Aim of the exercise:
Pictures should be left out while the data beneath this task is written out word for word.

Given material:

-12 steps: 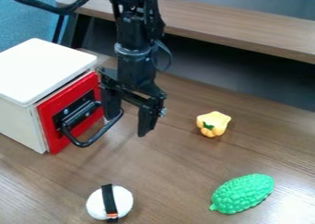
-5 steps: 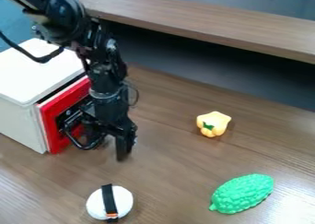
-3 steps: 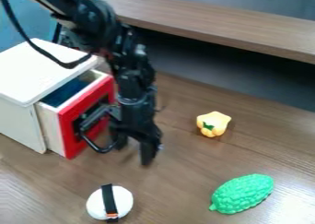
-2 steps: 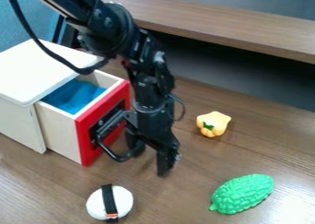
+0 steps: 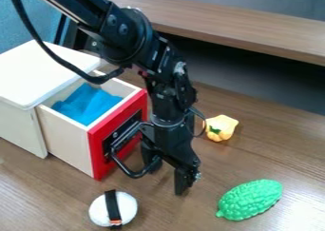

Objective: Open the drawer.

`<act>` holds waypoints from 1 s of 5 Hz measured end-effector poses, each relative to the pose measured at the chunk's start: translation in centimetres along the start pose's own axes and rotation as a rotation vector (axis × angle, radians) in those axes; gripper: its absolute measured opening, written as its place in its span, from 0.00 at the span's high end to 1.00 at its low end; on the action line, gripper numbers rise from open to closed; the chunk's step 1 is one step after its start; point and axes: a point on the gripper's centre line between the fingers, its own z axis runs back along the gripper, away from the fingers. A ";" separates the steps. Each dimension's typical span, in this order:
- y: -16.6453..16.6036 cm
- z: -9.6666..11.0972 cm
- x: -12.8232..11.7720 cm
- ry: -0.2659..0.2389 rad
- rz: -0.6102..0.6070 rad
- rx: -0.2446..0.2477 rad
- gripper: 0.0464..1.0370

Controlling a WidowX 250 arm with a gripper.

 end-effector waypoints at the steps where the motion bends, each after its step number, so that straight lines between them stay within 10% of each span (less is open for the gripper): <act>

Final answer:
-12 steps: 
-5 steps: 
-3 steps: 
-2 steps: 
+0 steps: 

Objective: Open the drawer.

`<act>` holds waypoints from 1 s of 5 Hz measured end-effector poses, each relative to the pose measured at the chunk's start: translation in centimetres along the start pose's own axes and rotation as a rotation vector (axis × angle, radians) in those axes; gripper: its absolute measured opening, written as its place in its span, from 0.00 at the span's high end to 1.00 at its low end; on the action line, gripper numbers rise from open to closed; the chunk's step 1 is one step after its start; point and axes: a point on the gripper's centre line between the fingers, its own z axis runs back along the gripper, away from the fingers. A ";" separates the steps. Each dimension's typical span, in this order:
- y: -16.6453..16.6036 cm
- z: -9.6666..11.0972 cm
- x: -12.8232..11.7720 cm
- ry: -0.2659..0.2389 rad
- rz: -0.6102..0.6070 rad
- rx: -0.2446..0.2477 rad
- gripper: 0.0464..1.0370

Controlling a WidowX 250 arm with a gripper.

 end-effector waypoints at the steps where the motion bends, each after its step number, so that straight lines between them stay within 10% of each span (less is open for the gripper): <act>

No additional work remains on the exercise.